▶ What the task requires: The lines to return are those below that contain the word "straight".

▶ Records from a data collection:
- Opening Delimiter -
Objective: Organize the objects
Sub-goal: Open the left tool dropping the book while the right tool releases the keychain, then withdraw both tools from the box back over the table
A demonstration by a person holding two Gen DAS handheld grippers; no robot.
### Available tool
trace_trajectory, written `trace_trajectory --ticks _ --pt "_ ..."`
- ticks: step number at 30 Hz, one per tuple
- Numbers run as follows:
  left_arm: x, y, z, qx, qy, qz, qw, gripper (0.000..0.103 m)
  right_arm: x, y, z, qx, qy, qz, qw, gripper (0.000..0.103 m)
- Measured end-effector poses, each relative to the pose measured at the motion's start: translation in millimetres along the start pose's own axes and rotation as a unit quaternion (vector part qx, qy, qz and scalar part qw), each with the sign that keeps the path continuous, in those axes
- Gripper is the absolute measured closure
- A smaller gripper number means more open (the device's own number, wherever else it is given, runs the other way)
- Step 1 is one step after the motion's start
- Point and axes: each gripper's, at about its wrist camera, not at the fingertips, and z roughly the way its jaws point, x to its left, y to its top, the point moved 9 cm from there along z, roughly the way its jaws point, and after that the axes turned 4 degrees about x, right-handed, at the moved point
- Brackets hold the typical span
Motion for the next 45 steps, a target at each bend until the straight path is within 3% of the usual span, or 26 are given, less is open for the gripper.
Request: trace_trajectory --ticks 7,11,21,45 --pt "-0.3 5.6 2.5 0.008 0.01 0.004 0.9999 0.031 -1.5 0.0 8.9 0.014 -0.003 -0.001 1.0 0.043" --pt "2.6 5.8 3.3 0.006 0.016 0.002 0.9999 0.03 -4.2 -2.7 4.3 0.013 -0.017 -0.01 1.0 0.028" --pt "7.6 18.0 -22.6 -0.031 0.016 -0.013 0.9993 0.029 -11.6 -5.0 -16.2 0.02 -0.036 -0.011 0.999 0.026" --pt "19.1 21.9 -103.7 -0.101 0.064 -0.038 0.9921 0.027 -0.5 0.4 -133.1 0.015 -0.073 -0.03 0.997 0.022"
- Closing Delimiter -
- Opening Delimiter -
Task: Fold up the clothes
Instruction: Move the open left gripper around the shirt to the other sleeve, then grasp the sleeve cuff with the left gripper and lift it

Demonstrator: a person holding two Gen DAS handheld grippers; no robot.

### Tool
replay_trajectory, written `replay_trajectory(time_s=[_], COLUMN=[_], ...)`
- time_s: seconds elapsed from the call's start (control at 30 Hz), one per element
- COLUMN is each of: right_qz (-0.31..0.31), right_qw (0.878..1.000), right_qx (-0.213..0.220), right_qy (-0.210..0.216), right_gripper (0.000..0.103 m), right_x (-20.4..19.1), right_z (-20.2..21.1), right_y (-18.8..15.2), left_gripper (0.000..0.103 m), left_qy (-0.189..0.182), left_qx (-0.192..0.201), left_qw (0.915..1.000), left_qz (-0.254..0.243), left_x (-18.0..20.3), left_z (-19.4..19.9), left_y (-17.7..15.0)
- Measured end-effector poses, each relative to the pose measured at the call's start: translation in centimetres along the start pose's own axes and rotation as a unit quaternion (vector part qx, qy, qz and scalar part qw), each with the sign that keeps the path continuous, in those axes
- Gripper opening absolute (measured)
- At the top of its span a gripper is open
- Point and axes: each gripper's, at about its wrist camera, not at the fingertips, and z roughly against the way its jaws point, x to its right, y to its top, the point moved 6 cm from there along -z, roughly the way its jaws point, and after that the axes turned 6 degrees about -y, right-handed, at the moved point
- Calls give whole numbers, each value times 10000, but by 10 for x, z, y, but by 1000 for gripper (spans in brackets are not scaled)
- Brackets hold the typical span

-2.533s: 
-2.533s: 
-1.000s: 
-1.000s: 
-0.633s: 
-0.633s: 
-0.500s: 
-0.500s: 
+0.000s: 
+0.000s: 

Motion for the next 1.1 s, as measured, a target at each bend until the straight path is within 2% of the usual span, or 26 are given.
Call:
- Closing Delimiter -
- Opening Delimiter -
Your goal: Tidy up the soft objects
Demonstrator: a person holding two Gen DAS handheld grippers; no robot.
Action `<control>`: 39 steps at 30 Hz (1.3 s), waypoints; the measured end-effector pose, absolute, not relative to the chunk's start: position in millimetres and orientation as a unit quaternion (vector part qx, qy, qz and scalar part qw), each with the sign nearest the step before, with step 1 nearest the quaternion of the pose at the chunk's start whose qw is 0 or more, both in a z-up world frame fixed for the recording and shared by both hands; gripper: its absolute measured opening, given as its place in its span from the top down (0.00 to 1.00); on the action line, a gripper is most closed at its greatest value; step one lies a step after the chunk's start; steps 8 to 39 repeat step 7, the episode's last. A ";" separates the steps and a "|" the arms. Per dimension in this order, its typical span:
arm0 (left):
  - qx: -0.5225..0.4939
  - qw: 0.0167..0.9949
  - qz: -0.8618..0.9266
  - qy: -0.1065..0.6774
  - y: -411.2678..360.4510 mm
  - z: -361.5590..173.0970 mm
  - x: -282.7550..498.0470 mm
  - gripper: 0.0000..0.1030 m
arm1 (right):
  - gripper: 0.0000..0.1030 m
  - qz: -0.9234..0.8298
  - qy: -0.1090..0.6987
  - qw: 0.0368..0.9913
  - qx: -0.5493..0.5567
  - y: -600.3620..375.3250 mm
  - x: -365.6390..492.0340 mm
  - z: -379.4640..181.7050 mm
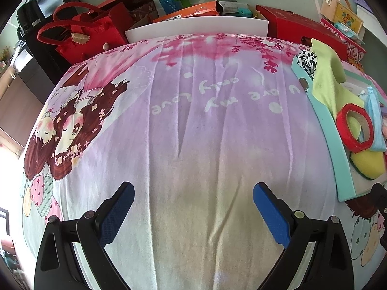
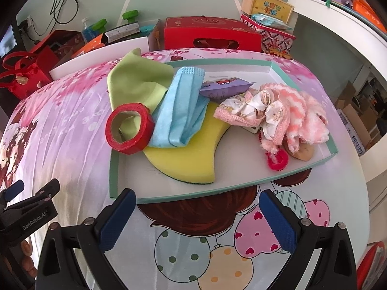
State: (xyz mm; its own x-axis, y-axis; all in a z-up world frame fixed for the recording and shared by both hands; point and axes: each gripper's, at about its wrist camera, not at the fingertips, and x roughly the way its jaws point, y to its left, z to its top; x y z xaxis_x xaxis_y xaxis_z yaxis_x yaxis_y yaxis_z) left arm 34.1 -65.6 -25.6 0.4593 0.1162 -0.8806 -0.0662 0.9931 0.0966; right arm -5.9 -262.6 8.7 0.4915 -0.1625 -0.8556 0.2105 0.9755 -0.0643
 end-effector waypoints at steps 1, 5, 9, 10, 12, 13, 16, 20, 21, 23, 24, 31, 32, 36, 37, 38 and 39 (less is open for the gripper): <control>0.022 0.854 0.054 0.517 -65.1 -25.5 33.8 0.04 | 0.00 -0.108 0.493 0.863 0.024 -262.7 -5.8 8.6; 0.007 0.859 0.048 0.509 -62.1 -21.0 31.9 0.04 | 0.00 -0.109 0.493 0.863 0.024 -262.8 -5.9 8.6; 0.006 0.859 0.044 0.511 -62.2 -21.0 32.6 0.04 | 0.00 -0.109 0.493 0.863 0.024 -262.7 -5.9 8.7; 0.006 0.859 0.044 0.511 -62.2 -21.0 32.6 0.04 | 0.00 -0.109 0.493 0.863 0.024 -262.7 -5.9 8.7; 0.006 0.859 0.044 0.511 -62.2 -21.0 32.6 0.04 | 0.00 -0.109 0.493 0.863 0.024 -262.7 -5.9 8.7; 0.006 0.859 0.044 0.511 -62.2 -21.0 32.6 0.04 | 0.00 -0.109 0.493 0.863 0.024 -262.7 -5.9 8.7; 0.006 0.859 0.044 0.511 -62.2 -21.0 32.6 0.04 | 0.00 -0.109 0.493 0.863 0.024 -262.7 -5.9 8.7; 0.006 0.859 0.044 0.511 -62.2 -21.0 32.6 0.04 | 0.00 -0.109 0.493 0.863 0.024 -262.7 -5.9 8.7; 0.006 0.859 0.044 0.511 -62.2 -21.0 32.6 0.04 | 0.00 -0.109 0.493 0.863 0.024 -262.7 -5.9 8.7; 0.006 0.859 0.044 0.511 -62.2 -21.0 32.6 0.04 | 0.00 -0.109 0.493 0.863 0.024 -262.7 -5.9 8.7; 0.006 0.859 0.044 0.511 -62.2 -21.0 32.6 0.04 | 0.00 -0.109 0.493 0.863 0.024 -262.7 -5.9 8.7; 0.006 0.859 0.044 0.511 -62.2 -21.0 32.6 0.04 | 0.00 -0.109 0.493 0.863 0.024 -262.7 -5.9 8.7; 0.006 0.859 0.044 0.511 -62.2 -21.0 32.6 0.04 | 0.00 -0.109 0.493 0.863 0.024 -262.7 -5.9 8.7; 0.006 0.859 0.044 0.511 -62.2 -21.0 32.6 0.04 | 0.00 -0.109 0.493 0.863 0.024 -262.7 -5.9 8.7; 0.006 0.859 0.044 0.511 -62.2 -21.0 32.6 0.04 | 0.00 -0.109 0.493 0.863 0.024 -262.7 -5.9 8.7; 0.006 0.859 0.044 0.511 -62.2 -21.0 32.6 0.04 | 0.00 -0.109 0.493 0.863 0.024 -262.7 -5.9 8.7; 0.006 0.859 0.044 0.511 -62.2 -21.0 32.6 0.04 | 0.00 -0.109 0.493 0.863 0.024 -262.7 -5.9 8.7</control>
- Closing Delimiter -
▶ Exercise output:
Motion for the next 45 steps, a target at each bend until the straight path is within 3% of the usual span, or 26 are given, less is open for the gripper.
Motion for the next 1.1 s, as measured, a target at each bend until the straight path is within 2% of the usual span, or 26 are given.

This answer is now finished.